And then to hear that someone is retiring at 43? That easily raises some eyebrows and curiosity.
So I thought I’d take the time to explain the secret formula to reaching financial independence. This is such an important post packed with so much material that it even earned its own table of contents!
The Secret Formula to Reach Financial Independence
Get ready to take some notes on this simple, yet secret formula!
Ready for it? Ok, here goes…
There’s really no secret formula!
That’s right – no secret formula at all to reaching FI. Disappointing, right?
So that’s the bad news.
But the good news is that it’s still possible to reach financial independence regardless.
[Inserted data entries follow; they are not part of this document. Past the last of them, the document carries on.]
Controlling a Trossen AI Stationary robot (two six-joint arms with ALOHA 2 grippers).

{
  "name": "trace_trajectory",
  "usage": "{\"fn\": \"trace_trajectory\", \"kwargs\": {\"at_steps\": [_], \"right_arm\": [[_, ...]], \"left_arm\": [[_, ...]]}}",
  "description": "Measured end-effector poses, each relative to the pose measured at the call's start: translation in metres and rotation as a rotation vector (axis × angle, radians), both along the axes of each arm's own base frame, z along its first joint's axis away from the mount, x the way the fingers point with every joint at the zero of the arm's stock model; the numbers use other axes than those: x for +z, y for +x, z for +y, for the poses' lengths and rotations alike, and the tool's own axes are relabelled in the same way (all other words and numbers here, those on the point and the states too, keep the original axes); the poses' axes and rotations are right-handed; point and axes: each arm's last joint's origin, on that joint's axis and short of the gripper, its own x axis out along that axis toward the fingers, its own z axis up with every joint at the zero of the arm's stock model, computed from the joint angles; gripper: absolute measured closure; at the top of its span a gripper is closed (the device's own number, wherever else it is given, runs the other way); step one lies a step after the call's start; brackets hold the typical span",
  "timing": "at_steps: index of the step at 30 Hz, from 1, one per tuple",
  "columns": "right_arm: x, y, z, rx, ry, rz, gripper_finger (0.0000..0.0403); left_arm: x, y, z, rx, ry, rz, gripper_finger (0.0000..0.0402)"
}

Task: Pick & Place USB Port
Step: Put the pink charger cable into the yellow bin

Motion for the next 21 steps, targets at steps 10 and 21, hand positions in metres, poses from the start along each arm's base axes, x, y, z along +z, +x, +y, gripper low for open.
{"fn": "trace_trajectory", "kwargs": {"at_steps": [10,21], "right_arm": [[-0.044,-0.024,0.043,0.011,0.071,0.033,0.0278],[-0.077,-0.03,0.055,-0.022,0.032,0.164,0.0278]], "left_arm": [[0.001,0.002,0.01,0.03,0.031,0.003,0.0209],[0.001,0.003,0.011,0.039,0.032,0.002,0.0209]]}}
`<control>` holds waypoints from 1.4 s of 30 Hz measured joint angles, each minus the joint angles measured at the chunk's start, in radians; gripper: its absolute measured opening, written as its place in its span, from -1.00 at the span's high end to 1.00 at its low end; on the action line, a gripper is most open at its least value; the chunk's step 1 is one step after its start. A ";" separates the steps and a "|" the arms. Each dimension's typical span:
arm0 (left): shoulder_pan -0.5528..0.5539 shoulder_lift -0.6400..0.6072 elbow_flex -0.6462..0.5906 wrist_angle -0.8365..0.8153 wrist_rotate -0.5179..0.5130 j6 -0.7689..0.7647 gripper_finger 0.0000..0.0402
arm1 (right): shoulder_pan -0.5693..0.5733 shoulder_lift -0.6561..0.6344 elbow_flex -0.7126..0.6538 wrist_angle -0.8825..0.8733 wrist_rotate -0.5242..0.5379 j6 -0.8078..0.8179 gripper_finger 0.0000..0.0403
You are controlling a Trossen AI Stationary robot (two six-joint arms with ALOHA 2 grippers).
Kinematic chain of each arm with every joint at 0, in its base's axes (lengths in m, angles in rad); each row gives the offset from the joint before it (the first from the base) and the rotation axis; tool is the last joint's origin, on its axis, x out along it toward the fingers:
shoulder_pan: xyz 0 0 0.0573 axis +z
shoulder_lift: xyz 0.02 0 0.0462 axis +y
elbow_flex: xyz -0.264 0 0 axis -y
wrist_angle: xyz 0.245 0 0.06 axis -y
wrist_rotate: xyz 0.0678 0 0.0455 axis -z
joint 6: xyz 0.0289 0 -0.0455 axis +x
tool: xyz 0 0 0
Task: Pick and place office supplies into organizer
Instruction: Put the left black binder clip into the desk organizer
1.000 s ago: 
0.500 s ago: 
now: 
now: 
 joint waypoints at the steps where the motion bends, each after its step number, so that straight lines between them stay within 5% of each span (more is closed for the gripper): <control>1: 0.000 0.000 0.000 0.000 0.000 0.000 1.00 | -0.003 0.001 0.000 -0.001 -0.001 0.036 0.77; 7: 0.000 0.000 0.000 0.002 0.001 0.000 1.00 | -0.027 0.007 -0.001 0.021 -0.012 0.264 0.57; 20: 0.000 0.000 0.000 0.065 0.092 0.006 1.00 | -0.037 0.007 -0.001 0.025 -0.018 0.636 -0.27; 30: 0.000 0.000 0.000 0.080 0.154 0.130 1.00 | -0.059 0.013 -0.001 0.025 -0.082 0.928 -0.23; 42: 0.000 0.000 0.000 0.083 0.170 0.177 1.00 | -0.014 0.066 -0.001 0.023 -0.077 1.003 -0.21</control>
And the even better news is that it really comes down to the things all of us already know. The key is not that you just recognize the path though, but that you actually implement these steps.
So let’s go through what I think the recipe for success is that many of those who reach financial independence follow (including myself!).
The Roadmap to Financial Independence
Notice how we’re calling this a roadmap to financial independence (FI) and not FIRE (financial independence / retire early). The reason is that you don’t have to retire early if you don’t want to.
If you enjoy what you do and want to work forever, go for it. But whether or not you want to work for the rest of your life, you should strive to reach financial independence. This is what gives you the power and control to do what you want in life.
At some point, you’re going to have to retire – like it or not, eventually, your mind or body is going to go downhill. Put yourself in a position that you can decide when you quit working.
With that said, here are what I consider the most solid way to make this happen…
1) Get out of debt
With the possible exception of your mortgage, you need to get this albatross off from around your neck.
Debt kills. That should really be a public service announcement.
Having debt actually hurts you twice…
- It’s painful to get out of debt and costs you a ton of extra money every month.
- But it also prevents you from saving and investing that money each month.
And that second one’s the real killer! You’re missing out on time and compound interest because of your debt.
I’m speaking from experience. I struggled with this mess in my early to mid-twenties with around $30k of credit card debt alone. But once I took control, buckled down, and got rid of it over a few years, it was so freeing… and that’s when my savings and investment accounts really started to grow.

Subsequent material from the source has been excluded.